It's been widely reported that Jeff Sessions' Department of Justice (DOJ) under the Trump administration has issued warrants to Facebook, demanding that they hand over detailed information from three account users. Those accounts belong to anti-Trump protesters who organized protests during his inauguration. Initially, when the DOJ started the process of their investigation against anti-Trump protesters, they claimed had violated the law during the event.

Going after everyone, starting with specific accounts

The violations the Department of Justice are looking to prosecute protesters for are related to property damage and rioting.

But the DOJ's demands for that information has been called a "fishing expedition" as it also targets people who might not be associated with those violations, suggesting that the Trump administration is trying to create a database of anti-Trump activists. This was confirmed in a report by Reuters.

The information they've requested goes past their initial demands, which now includes others who liked the anti-Trump Facebook event page DisruptJ20 who, again, might not necessarily have been involved in violent protests. This would affect what is said to be approximately 6,000 users who liked the page between November 2016 to February 2017.

Specifically, the DOJ issued three warrants, one of them demanding that the page's moderator, Emmelia Talarico, give up details of people who are on their non-public lists.

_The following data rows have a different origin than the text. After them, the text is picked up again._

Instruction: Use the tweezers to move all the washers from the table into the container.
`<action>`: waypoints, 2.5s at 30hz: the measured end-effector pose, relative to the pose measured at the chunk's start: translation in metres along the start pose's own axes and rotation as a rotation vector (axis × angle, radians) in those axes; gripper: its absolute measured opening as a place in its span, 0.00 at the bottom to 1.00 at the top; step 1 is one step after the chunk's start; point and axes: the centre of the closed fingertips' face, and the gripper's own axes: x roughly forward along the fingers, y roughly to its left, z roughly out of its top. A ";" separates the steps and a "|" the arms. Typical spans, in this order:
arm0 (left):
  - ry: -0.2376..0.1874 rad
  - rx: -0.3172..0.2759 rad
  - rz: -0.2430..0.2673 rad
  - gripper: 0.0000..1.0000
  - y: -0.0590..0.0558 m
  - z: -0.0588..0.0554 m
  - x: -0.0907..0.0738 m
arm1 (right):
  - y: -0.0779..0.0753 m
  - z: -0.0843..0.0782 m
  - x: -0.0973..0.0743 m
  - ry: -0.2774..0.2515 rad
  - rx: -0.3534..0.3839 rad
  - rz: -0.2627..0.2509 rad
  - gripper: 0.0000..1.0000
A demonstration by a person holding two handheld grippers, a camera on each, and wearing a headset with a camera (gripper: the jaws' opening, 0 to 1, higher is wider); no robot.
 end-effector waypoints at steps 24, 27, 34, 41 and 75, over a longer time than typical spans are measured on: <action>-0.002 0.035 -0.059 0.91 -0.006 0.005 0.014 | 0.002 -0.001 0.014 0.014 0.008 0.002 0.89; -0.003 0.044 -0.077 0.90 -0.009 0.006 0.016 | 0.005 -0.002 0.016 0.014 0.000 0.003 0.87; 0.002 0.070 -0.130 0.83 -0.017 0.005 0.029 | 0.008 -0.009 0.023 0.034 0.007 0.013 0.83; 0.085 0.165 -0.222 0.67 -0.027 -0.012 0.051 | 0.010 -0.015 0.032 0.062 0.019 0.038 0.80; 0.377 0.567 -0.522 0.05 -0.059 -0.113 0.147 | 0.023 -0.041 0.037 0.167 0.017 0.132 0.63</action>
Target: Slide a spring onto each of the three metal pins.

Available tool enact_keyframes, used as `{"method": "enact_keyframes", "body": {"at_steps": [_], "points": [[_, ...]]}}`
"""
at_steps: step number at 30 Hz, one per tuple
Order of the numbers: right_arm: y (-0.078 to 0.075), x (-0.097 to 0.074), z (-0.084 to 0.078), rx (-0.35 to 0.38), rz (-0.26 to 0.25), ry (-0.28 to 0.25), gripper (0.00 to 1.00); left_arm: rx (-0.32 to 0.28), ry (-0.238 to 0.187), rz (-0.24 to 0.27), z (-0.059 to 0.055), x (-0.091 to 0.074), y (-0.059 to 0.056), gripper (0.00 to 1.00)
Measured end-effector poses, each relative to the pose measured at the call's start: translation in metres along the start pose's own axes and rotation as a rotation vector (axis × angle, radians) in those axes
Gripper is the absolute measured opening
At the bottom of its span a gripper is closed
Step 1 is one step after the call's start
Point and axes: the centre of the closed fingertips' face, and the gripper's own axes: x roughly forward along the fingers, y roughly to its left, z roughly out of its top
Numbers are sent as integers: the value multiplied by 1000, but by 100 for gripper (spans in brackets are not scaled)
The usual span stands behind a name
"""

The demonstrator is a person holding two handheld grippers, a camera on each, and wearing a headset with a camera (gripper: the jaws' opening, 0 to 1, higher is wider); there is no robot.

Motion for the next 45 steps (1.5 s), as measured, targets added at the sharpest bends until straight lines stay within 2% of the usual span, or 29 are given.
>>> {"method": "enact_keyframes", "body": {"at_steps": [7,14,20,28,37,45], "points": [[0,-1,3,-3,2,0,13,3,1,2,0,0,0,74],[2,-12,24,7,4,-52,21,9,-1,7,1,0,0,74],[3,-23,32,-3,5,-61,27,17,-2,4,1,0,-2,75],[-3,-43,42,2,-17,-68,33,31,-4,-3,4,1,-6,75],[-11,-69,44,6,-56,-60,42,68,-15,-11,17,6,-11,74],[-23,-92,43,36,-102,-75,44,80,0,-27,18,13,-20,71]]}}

Those lists would have the accounts of people who most certainly would have attended political events and the names of those who even commented on any of the content on the DisruptJ20's Facebook page.

ACLU intervenes to block warrants

Two other warrants were obtained by the Justice Department targeting the accounts of Lacy MacAuley and Legba Carrefour, two other DisruptJ20 activists.

Those warrants demand their friend lists, comments, photos, status updates, private messages, and other information that broadens the scope of the DOJ's federal probe. The American Civil Liberties Union's (ACLU) DC division filed against the warrants on September 28 with DC's Superior Court, saying that because the warrants were asking for more information, that it was broad enough to not only threaten First Amendment speech but violate the Fourth Amendment.

This was a similar case with the web-hosting company, DreamHost, that hosted the DisruptJ20.org website. The Department of Justice issued a warrant against DreamHost a few months ago demanding information about the site's registered accounts, only to follow up with a warrant for the IP addresses of 1.3 million people who visited the site. The ACLU fought the DOJ in court forcing them to amend their demands to leave out the IP addresses of site visitors, as well as unpublished posts.